Washington Notary Fees, Application, and Commission Information
Washington Notary Fees
Oaths & Affirmations
$10.00 plus $10,00 for being present upon demand, tender or deposit.
Certifying an Affidavit
Witnessing a Signature
Become a Washington Notary PublicRequirements
You must be at least eighteen years old and either reside, be employed within, or conduct a business
within the state of Washington. The term of office is four years. You must be able to read and write
English. You must obtain and submit a $10,000 surety bond from an insurance or bonding company.
Please fill out a Washington Notary Application and submit it with a $30 fee and your bond to:
Notaries Public Unit
Department of Licensing
PO Box 9048
Olympia, WA 98507-9048
You are required to get a stamp and/or seal once appointed ( commissioned ). You can get a stamp or
seal from a stationary store, or look up a manufacturer on the internet or in the yellow pages.
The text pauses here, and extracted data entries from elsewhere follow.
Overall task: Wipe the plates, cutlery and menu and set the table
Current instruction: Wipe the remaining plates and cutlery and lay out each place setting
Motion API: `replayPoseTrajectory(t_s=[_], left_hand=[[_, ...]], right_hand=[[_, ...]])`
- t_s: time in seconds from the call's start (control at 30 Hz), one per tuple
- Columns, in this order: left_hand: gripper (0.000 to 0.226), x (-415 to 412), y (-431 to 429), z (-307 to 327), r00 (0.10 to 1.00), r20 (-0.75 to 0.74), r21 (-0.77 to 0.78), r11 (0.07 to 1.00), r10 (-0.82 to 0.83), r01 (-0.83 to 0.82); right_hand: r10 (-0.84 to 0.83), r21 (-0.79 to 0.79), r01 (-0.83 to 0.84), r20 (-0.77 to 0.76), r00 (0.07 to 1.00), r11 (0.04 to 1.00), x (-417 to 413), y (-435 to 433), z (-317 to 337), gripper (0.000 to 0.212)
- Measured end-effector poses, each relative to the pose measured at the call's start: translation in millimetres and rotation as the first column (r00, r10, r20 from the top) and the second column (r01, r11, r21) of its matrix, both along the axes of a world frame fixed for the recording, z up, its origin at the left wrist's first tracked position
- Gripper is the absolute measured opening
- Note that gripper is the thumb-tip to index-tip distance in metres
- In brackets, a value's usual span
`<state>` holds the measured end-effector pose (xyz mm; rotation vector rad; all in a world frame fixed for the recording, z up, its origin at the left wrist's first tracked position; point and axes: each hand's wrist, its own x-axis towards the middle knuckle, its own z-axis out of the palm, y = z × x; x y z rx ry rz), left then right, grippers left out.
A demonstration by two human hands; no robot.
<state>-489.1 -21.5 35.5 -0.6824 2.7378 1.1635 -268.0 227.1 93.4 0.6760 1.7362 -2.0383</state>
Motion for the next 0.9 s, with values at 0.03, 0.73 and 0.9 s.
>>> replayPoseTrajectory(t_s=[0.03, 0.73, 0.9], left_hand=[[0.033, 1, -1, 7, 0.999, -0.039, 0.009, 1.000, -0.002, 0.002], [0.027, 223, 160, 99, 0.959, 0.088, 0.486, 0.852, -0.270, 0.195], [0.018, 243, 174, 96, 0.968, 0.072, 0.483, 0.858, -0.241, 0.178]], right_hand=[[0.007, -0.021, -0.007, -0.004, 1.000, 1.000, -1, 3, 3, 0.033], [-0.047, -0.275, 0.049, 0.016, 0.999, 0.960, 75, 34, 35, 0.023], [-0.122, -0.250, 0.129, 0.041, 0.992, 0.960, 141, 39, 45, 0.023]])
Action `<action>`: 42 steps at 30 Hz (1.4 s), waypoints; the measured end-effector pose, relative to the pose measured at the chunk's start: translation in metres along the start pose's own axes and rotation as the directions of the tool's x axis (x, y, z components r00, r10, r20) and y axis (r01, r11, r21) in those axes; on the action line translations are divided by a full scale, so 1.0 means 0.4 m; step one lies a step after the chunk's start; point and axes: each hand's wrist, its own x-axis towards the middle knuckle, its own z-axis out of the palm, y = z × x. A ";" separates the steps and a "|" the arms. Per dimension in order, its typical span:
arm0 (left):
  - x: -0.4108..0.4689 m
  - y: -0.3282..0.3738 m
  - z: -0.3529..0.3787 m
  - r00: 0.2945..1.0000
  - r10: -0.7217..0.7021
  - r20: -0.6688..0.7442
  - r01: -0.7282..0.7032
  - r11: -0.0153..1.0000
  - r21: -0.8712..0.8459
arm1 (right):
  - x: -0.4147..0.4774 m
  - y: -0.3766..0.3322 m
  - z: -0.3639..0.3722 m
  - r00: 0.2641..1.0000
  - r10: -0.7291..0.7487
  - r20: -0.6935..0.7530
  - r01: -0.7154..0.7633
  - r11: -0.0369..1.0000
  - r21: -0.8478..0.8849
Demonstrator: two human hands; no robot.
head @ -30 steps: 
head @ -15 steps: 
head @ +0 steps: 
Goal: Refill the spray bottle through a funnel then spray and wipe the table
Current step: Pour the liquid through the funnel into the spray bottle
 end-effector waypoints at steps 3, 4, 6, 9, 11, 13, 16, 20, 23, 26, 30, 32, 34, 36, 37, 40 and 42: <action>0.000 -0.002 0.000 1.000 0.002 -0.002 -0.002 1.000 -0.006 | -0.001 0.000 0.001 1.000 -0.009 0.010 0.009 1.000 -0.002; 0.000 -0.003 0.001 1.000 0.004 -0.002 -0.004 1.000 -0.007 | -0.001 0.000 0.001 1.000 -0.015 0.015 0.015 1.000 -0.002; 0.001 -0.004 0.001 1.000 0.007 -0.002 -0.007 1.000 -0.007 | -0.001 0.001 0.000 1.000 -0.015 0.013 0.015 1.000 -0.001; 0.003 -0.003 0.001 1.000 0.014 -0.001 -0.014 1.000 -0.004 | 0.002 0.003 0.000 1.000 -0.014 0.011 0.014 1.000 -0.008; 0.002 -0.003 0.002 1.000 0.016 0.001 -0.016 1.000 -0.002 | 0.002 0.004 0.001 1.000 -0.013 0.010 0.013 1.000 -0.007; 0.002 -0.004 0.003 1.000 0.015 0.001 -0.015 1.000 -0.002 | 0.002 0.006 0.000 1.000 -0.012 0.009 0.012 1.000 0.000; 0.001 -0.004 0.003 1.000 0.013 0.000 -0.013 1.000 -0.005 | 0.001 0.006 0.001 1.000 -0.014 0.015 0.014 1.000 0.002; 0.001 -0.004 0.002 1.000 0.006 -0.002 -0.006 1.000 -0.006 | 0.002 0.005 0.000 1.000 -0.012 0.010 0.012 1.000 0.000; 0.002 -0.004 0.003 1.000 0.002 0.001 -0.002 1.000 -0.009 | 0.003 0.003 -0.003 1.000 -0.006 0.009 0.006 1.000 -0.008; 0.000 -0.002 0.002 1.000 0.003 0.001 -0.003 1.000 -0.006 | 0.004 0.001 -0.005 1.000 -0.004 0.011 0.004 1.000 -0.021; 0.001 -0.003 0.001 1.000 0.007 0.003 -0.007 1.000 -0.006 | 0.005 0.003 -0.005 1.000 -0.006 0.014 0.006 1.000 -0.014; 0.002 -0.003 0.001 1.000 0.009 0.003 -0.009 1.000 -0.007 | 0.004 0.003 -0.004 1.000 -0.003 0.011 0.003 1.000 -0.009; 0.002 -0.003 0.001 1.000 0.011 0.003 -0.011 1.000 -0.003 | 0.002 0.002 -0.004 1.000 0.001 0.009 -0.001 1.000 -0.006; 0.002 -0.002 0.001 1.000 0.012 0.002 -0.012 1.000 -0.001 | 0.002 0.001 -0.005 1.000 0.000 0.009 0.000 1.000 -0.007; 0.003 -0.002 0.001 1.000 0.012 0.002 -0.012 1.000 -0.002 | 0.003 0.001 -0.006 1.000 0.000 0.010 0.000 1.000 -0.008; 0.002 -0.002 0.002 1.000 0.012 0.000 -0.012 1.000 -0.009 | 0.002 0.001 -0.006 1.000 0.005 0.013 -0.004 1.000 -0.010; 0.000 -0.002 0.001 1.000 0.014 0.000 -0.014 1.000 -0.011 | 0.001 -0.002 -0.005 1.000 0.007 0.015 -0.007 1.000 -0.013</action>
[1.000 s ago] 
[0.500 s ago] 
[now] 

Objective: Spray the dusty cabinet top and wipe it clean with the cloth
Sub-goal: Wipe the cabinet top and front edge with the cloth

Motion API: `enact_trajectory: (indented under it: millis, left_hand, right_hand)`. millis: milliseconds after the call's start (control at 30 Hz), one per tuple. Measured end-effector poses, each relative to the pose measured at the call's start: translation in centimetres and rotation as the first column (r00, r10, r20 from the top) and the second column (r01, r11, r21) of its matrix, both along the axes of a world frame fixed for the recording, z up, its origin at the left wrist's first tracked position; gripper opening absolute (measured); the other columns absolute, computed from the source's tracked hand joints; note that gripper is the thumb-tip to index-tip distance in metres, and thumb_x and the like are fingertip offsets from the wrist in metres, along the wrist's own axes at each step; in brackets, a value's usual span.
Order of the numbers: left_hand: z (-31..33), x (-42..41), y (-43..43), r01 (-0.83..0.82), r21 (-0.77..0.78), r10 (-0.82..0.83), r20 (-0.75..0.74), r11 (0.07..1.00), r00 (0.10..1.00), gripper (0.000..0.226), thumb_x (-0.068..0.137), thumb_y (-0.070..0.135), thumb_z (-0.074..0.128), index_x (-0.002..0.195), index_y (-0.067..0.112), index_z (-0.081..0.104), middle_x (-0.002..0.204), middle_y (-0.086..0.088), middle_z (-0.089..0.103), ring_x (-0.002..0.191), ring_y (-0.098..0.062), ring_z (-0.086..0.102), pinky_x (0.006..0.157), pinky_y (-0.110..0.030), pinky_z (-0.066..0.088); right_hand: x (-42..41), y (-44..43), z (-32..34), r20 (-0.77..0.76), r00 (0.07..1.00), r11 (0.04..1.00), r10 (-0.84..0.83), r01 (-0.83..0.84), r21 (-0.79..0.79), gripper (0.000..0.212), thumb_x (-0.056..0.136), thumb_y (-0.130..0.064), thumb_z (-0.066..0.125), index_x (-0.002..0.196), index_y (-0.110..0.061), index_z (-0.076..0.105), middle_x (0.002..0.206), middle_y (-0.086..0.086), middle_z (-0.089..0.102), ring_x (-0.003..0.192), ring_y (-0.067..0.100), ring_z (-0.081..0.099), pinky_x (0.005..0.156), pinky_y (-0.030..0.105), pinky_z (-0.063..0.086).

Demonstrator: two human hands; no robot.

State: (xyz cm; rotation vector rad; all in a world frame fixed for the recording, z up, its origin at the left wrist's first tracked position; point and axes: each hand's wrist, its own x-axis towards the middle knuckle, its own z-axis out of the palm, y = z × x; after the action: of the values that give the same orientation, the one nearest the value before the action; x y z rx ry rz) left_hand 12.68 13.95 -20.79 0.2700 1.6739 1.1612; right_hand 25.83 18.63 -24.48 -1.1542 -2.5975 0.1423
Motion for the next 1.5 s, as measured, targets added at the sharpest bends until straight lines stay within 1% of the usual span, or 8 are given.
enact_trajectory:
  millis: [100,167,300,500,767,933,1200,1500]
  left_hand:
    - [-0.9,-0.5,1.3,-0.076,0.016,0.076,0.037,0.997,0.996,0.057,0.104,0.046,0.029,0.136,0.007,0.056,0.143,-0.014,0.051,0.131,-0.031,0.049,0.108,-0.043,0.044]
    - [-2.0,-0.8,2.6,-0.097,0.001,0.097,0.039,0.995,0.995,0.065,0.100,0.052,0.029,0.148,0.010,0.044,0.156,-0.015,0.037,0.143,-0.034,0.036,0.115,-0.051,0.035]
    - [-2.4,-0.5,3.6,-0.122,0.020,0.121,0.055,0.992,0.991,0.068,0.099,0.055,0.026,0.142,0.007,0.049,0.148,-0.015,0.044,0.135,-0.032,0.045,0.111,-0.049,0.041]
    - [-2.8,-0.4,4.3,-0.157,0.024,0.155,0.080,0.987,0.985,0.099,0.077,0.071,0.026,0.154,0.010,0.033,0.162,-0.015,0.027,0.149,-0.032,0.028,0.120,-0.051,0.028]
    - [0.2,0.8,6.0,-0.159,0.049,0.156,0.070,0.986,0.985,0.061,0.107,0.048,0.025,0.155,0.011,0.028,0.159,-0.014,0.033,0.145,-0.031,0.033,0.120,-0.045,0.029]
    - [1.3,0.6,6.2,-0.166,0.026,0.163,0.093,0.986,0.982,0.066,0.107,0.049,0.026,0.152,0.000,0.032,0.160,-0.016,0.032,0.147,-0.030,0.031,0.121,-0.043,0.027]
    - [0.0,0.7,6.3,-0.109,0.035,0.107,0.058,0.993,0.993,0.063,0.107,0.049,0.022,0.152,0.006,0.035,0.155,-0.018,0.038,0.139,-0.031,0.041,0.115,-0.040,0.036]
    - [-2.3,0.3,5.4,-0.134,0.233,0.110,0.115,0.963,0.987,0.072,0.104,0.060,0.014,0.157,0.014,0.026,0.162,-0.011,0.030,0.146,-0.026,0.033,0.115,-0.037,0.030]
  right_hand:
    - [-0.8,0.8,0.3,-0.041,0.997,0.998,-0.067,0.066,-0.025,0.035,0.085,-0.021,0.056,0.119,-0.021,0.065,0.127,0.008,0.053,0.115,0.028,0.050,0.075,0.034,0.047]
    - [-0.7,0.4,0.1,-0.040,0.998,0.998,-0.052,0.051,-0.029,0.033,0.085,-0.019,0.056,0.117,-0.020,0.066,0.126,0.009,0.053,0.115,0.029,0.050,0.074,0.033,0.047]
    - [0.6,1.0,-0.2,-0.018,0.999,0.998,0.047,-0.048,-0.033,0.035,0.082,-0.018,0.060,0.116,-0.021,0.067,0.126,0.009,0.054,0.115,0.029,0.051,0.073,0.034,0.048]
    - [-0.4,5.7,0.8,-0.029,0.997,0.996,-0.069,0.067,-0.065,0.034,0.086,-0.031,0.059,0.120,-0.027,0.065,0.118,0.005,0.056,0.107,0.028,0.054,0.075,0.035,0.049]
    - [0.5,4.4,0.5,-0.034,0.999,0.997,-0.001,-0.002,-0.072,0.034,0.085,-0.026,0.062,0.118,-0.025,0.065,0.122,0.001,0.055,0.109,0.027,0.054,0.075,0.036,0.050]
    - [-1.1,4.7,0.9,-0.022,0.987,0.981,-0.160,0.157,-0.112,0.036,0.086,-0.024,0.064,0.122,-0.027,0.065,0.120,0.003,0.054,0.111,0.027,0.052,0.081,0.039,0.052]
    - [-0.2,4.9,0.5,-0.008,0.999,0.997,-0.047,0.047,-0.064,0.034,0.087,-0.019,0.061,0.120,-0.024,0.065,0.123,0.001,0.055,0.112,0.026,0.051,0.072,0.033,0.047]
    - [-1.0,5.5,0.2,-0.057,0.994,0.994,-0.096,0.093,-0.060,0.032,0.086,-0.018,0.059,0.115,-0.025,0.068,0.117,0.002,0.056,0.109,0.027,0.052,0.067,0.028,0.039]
Liberty stamp is a very good stamp manufacturer in Oregon which makes stamps for many different states
including Washington and Oregon notaries. It is optional, but recommended to keep a notary journal and
keep a record of all notary acts in sequential order in a bound register or journal. It would be seen
as a conflict of interest to notarize for a close family member. You can not notarize your own
signature either. You must use your seal or stamp on all certificate sections of every document that
you notarize. If you leave a current job where your employer paid for your commission, the commission
still belongs to you and you are the exclusive custodian of your stamp or seal and journal. However,
the employer may decide to cancel your notary bond which would require you to contact the Washington
notary public unit to see what to do.
WA - Other Information of Interest
Washington has an interesting law about using middle initials
in a notary seal. The law requires at a minimum, your first initial,
middle initial, and complete last name. Below is the official state verbiage:
The law requires your seal/stamp to include your last name, and at
least the initials of your first and middle names. You must sign your documents
the same as your seal/stamp and certificates.
For more information, see RCW 42.44.050.
Another interesting fact is that a Washington notary
may notarize their spouse's signature.
Here is a brief question and answer on the subject.
Can I notarize my relative's or spouse's signature?
Yes, a notary is only disqualified from notarizing their own signature.
However, notarizing a relative's or spouse's signature
may be seen as a conflict of interest.